Everyone has a different way of winding down after a round of golf. For pros like David Frost, it's with a glass of wine from their own cellars.
Nobody has quite figured out whether golf is recreation or religion. My best guess is that it's both. (My wife, on the other hand, thinks it's just a glorified outdoor board game, like Sorry! with sand traps.) The mystical aspects of golf are about as notorious as Gerald Ford's slice. The whispering of hushed-voiced commentators during Sunday PGA coverage, for example, works like an incantation on La-Z-Boy golfers everywhere, subliminally urging them to call in sick on Monday, dress in styleless white shoes, and head for the nearest links.
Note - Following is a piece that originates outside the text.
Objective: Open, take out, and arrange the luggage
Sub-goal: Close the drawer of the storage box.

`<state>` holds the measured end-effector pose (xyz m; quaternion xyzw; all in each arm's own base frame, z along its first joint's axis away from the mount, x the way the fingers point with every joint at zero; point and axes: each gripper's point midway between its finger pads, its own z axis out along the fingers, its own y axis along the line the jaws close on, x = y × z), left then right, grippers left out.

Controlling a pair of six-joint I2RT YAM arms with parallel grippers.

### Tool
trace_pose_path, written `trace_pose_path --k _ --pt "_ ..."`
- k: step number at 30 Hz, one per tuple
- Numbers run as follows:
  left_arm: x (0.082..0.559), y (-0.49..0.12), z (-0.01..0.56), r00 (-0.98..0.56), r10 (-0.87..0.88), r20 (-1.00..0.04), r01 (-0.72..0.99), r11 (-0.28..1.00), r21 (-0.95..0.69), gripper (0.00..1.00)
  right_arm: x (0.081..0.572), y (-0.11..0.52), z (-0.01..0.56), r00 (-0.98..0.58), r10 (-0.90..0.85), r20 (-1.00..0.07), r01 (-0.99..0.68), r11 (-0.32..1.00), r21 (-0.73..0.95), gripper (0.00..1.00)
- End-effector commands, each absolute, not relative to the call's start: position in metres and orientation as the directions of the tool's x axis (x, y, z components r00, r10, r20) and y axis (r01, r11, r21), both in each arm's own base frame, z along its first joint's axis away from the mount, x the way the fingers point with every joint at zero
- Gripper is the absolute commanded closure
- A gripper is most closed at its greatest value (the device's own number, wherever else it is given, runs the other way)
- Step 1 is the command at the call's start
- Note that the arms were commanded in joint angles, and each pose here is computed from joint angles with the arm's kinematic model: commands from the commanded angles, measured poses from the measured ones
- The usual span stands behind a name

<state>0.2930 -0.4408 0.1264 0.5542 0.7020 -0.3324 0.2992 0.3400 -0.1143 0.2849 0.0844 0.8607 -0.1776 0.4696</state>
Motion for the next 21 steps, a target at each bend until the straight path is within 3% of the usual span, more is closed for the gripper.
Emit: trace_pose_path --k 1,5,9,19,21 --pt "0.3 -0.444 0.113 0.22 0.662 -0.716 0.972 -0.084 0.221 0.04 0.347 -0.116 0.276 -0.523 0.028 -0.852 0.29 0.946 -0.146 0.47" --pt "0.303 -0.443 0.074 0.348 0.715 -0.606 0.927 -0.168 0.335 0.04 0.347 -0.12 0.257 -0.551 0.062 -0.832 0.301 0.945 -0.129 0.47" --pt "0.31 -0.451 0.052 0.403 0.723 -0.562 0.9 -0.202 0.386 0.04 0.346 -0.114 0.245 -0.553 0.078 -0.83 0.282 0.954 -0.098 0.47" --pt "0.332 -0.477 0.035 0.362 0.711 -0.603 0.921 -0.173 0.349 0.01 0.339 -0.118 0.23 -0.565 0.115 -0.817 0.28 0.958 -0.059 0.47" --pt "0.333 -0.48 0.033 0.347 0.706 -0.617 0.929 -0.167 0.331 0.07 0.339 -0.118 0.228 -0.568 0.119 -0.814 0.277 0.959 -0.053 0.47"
The last time I played golf was in a celebrity tournament in Sonoma, where I got stuck with a dawdling caddy whom I nicknamed "Lagger Vance." In spite of the delays, I racked up a score of eight over par in a field that included Tommy Smothers as well as a few well-known Sonoma winemakers who like to scoop divots when they're not busy squeezing the tannins out of Zinfandel. I admit I'm no Tiger Woods, but it wasn't an entirely bad performance for someone whose idea of a long drive is the one to his mailbox.

Wine is a lot like golf in some respects. It makes for great recreation (at least the way I drink it). Both wine and golf have their hallowed pilgrimage sites, too: Pebble Beach and St. Andrews for golf; Château Margaux and Romanée-Conti for wine. Some golfers actually retire to the cellar after the 18th hole, as these three bottles show.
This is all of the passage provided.